SOURCE INFORMATION:

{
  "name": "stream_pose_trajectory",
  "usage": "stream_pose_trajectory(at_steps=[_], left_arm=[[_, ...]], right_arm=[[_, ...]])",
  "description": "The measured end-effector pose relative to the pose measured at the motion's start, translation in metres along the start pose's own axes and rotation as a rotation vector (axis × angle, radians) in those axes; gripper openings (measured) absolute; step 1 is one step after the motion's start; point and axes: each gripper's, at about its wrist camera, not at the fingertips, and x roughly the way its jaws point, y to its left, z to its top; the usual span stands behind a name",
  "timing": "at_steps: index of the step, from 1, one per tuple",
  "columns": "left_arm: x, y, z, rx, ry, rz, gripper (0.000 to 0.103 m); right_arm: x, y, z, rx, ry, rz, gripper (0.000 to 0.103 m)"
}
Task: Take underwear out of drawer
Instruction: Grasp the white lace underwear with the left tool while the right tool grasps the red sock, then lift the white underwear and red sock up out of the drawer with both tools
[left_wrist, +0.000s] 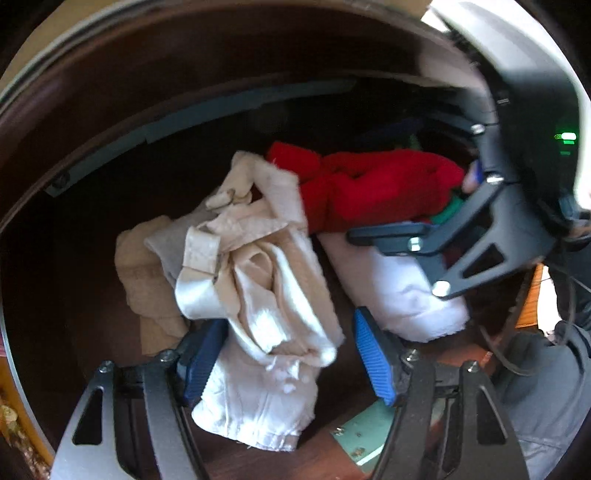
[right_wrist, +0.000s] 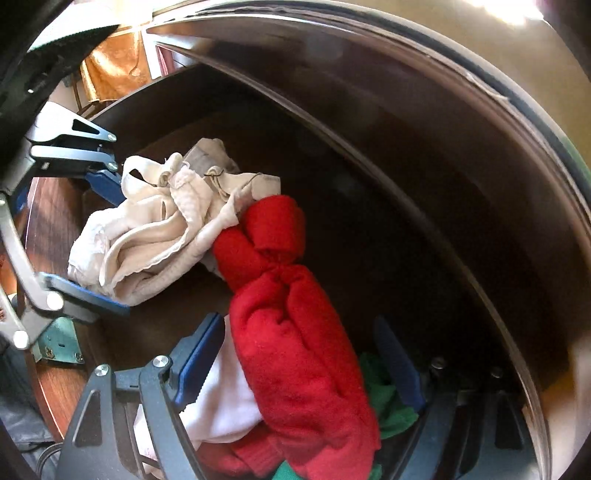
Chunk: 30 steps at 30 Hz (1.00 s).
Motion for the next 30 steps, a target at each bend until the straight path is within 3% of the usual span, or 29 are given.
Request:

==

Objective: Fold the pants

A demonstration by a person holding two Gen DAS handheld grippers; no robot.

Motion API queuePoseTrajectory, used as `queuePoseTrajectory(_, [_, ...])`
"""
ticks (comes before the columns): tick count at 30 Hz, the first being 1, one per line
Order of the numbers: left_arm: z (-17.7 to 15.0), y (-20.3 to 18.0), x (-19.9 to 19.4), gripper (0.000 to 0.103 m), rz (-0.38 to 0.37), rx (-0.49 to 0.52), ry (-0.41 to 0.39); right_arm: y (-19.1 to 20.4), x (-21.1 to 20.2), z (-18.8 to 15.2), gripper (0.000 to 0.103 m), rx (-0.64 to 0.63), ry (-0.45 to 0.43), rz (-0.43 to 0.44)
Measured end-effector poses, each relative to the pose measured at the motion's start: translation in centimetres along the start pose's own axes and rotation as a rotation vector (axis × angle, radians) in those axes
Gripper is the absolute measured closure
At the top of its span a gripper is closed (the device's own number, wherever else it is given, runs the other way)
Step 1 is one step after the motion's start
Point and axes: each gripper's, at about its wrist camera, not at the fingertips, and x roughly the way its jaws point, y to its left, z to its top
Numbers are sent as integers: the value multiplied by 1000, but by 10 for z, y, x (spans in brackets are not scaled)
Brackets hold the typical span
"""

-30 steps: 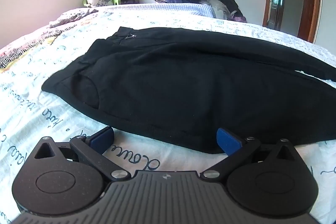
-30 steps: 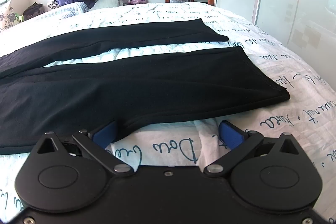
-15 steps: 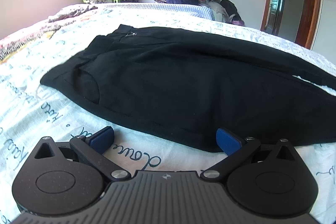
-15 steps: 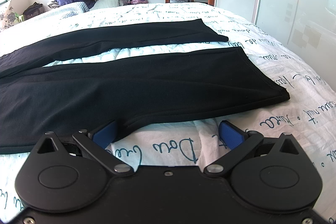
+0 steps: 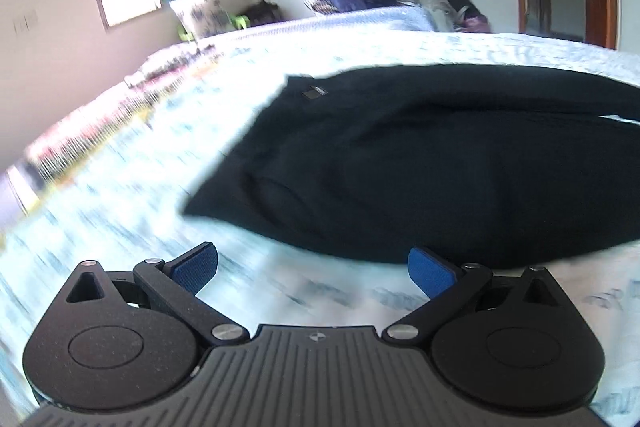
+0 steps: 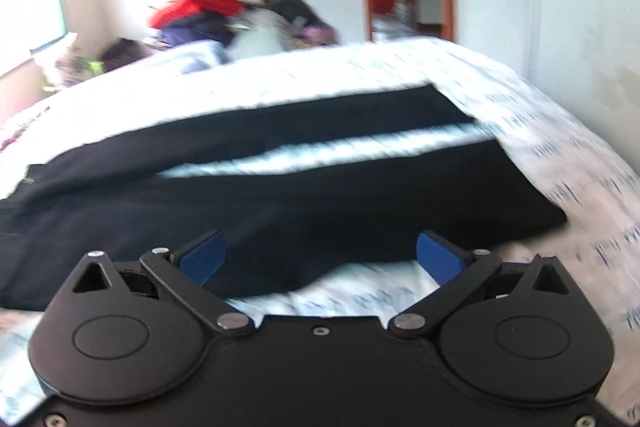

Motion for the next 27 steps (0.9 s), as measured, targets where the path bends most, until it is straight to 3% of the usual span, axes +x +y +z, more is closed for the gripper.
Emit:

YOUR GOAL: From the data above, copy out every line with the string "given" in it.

TASK OUTPUT:
Motion for the next 30 steps, a target at each bend until the straight path is within 3% of the usual span, or 29 are given.
At the top of its span a gripper is closed (the device's own number, wherever else it is given, runs the other way)

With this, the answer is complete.